In the present appeal, two issues were presented:  Gore’s standing and the district court’s imposition of a willful infringement multiplier.

Standing

Gore argued that since the named inventor of the patent-in-suit, Goldfarb, never assigned the patent to Bard in a written instrument, it had no standing to sue.  Gore’s assertion was that Goldfarb granted Bard all substantial rights to the patent—resulting in a “virtual assignment,” even though there was no writing to that effect.  Although this issue was peripherally raised in a prior appeal, the Federal Circuit took a new look and concluded that (§261 notwithstanding) the absence of a written instrument was not fatal since the original grant was an exclusive license with a right to sue for infringement—a grant that need not be reduced to writing.  When challenged on standby by Gore in the district court, Bard established that the exclusive license grant (which included revisionary right to Goldfarb and field of use restrictions) was not a “virtual assignment” and was therefore not subject to the written instrument requirement of §261.  The Federal Circuit found no error in the district court’s analysis.

Willful Infringement

In order to establish willful infringement, a patent owner must prove, by clear and convincing evidence, an objective threshold test, that the infringer acted despite an objectively high likelihood that its actions constituted infringement of a valid patent.  In re Seagate Tech.  This is sometimes referred to as the objective threshold test.

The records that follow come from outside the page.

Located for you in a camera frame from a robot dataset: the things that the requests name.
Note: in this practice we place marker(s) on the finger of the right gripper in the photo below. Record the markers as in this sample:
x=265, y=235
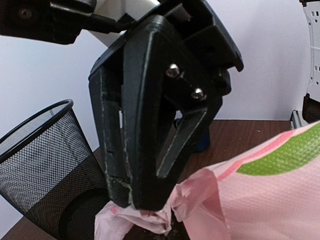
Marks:
x=105, y=94
x=168, y=102

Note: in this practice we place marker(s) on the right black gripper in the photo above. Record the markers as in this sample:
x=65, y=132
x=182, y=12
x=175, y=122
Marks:
x=199, y=26

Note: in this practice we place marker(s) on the pink plastic trash bag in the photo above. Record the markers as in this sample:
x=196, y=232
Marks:
x=271, y=192

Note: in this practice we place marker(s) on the black mesh trash bin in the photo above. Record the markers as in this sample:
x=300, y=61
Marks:
x=49, y=173

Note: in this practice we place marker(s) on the dark blue cup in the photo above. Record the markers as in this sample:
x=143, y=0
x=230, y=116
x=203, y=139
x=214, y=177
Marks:
x=205, y=141

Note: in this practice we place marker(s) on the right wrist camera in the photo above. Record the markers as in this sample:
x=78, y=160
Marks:
x=61, y=21

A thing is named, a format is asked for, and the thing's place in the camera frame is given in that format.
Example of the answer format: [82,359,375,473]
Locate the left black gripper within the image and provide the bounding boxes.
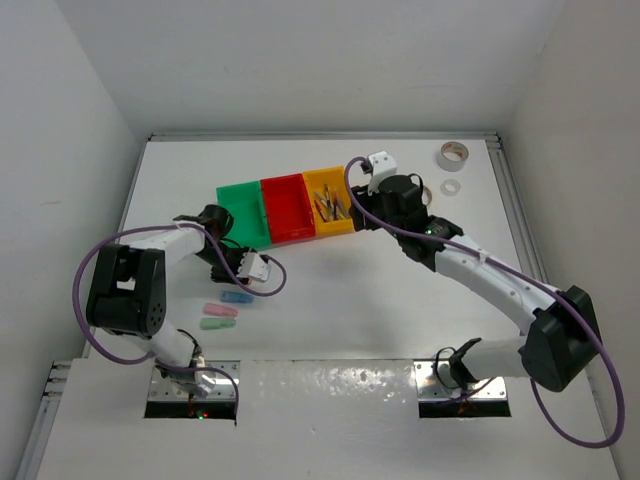
[196,242,256,283]

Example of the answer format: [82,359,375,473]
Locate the blue eraser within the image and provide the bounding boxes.
[219,290,254,305]

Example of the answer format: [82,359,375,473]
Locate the red pen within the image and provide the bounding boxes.
[326,193,340,221]
[313,192,327,221]

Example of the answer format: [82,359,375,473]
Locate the pink eraser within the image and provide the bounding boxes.
[203,303,238,318]

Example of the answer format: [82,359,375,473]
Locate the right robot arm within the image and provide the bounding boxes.
[350,175,598,392]

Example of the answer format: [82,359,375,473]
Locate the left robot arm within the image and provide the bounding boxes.
[72,204,261,385]

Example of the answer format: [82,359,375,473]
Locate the yellow plastic bin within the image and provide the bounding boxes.
[303,166,354,237]

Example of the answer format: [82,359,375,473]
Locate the green plastic bin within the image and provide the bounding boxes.
[216,181,271,250]

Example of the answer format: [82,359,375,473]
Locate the small white tape roll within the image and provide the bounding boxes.
[440,179,462,197]

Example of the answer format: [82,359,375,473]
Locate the red plastic bin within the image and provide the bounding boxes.
[260,173,316,244]

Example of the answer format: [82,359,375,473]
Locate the green eraser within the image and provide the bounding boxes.
[199,317,236,331]

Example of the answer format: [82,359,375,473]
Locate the large white tape roll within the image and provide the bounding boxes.
[437,141,469,173]

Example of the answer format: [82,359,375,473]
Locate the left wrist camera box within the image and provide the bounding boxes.
[236,251,271,283]

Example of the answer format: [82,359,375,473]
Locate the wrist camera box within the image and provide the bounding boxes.
[236,251,271,283]
[360,151,397,196]

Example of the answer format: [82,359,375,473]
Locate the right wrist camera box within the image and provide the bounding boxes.
[360,151,397,196]

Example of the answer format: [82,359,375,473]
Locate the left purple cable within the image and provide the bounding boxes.
[72,223,288,365]

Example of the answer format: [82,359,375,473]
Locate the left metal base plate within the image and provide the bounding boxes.
[148,361,239,402]

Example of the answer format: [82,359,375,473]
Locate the metal base plate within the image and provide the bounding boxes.
[413,359,508,403]
[148,361,239,402]

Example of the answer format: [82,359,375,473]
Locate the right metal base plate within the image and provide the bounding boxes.
[413,359,508,403]

The second prong of the Seagate inquiry is subjective and looks at whether the objective risk was either known or so obvious that it should have been known to the accused infringer.  Even though the second prong is subjective, it does involve an “objective assessment” of the strength of the accused infringer’s defenses.  In its most recent prior decision in this case, the Federal Circuit set a new standard for proving willfulness, explaining that the question of whether there was an objective risk of infringement is one to be decided by a court, not a jury.  The Federal Circuit then remanded the case to the district court to consider, in the first instance, whether Gore had raised a “substantial question” as to validity or non-infringement.  After the district court found Gore’s defenses were not objectively reasonable, this appeal followed.

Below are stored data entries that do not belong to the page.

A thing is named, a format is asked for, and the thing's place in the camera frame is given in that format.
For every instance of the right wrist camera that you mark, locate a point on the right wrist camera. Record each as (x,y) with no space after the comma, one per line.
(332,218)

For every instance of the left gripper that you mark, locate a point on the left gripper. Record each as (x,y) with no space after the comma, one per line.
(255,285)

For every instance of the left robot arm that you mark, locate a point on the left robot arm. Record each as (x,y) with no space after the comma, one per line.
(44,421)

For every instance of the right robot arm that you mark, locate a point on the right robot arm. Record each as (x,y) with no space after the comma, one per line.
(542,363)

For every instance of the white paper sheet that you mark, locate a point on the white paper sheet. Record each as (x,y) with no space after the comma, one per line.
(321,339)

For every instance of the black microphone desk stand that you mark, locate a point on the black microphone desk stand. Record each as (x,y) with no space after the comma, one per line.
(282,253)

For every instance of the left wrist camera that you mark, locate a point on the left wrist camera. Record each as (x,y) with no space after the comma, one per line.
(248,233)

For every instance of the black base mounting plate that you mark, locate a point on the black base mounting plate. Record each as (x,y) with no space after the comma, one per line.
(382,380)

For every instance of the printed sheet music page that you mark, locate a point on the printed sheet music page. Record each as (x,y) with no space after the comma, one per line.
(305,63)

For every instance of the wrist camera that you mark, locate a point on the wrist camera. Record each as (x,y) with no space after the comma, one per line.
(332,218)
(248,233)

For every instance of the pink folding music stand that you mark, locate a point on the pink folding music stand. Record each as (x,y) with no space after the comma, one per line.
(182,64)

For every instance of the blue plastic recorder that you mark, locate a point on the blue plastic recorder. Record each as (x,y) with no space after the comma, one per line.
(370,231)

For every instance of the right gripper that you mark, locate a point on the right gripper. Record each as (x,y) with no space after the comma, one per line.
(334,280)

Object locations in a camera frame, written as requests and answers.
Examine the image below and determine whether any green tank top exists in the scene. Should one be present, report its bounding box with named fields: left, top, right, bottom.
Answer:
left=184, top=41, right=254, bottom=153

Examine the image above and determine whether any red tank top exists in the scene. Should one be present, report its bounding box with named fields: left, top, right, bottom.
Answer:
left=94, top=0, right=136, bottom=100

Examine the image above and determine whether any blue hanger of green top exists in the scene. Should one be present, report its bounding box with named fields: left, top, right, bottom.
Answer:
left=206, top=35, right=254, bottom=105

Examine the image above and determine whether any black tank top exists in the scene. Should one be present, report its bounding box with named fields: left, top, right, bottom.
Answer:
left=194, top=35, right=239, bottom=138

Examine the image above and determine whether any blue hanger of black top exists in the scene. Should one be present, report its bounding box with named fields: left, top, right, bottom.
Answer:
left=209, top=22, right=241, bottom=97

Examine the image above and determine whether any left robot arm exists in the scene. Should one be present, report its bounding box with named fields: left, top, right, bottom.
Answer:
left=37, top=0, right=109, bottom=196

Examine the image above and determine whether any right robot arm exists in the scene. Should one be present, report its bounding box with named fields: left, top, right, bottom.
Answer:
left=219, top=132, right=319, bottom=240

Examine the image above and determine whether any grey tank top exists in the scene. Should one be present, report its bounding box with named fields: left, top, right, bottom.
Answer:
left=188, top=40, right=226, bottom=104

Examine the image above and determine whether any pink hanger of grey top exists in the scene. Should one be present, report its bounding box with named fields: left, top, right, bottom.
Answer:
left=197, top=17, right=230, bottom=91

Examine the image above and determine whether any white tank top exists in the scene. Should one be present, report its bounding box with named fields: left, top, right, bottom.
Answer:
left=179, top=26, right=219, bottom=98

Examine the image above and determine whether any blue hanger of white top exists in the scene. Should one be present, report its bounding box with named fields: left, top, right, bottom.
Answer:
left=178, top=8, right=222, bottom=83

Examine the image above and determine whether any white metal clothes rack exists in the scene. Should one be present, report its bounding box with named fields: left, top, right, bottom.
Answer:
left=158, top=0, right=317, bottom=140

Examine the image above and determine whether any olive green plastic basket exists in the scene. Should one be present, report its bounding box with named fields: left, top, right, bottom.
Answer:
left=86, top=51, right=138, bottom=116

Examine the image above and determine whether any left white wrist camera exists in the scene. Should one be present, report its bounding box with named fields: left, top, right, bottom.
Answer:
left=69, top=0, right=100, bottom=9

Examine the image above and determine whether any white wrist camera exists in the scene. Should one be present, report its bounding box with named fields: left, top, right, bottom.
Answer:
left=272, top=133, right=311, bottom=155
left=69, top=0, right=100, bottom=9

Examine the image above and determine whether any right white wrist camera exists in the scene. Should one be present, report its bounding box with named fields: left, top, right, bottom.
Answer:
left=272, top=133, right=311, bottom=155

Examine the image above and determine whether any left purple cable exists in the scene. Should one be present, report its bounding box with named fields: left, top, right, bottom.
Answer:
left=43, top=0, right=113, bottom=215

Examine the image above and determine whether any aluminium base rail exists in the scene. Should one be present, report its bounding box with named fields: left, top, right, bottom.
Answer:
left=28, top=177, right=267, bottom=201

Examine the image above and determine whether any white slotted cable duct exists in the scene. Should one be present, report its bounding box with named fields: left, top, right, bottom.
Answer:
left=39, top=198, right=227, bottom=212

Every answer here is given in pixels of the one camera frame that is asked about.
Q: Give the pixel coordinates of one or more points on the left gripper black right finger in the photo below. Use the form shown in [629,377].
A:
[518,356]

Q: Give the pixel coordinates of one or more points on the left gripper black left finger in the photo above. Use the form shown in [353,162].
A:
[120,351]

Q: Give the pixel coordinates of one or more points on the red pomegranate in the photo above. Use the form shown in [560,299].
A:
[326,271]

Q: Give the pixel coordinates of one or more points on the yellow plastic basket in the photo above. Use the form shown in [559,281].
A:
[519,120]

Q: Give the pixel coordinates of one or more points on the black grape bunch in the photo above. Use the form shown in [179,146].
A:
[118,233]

On appeal, the panel rejected, based largely on its ruling on the issues presented in the earlier appeals, that Gore’s arguments as to each of its defenses were not objectively reasonable, the dissenting opinion by Judge Newman in these appeals notwithstanding.

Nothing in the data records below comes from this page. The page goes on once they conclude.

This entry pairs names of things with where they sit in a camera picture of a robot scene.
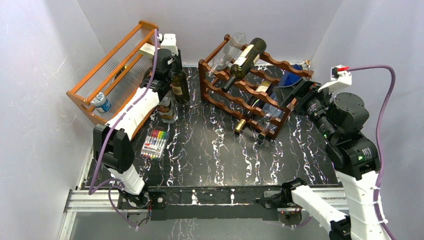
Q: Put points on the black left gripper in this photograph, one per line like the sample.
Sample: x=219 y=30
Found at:
x=177 y=58

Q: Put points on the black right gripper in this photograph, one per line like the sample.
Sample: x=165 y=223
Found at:
x=284 y=94

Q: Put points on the green wine bottle brown label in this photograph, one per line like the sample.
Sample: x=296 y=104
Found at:
x=180 y=88

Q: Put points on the dark green wine bottle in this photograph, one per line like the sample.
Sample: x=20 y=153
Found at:
x=245 y=62

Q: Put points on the clear glass bottle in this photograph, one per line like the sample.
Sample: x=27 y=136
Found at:
x=229 y=51

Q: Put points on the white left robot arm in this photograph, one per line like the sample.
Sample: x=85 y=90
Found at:
x=112 y=140

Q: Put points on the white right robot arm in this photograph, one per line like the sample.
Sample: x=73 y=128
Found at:
x=339 y=118

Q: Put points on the dark bottle gold foil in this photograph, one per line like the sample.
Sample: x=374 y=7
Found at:
x=252 y=102

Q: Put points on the dark wooden wine rack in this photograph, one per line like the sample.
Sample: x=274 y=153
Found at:
x=210 y=92

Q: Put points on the orange wooden shelf rack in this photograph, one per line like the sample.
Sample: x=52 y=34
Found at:
x=118 y=75

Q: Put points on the cream cardboard box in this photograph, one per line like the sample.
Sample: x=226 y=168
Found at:
x=148 y=50

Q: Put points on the blue white tin can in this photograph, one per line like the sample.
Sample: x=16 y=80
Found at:
x=101 y=103

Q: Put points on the colourful marker pen pack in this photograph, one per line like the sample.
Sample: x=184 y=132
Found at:
x=154 y=144

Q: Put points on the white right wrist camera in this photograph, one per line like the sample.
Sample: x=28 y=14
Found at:
x=340 y=79

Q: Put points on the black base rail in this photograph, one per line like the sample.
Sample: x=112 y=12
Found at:
x=215 y=202

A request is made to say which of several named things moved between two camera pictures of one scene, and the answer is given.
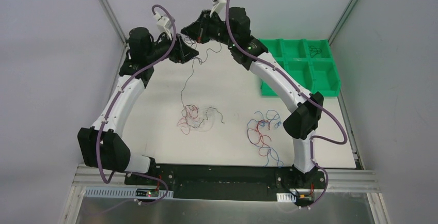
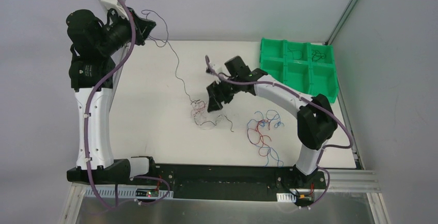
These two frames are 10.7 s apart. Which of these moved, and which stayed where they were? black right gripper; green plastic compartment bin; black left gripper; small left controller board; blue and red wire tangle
Moved: black left gripper; black right gripper
Stayed: blue and red wire tangle; green plastic compartment bin; small left controller board

Judge Hughes concurred in the decision based on the de novo review standard, but wrote separately to suggest that in view of the Supreme Court 2014 decisions in Highmark and in Octane Fitness it was time for the Federal Circuit to reconsider, en banc, the de novo review standard for willfulness.  In Hughes view, “[a] more deferential standard of review would be consistent with the standards for reviewing mixed questions of law and fact in other contexts.”

As she did in the last two Federal Circuit decisions in this saga, Judge Newman voiced a strong dissent, arguing that the majority simply parroted the district court’s finding without conducting a de novo review and failed to consider Gore’s reasonable defenses as obviating the objective prong of the willfulness inquiry.  Rather, in Newman’s view, the panel simply searched out and repeated any adverse evidence it could find.  Newman also dissented from the Court’s affirmance of the district court’s doubling of the damage award, arguing that even where willfulness is found, “it does not follow that punitive damages must be imposed.”  Here, Newman argues that the Court failed to consider the many medical benefits and public interest imparted by Gore’s products, factors she argues “cannot be reconciled with the punitive doubling of damages.”

Practice Note:  Gore has now petitioned the Federal Circuit to reconsider, en banc, whether the panel utilized the correct, de novo, standard of review (an echo of Judge Newman’s dissent that argued it did not) and further argued that notwithstanding the standard of review, the district court’s finding of objective recklessness should it be reversed.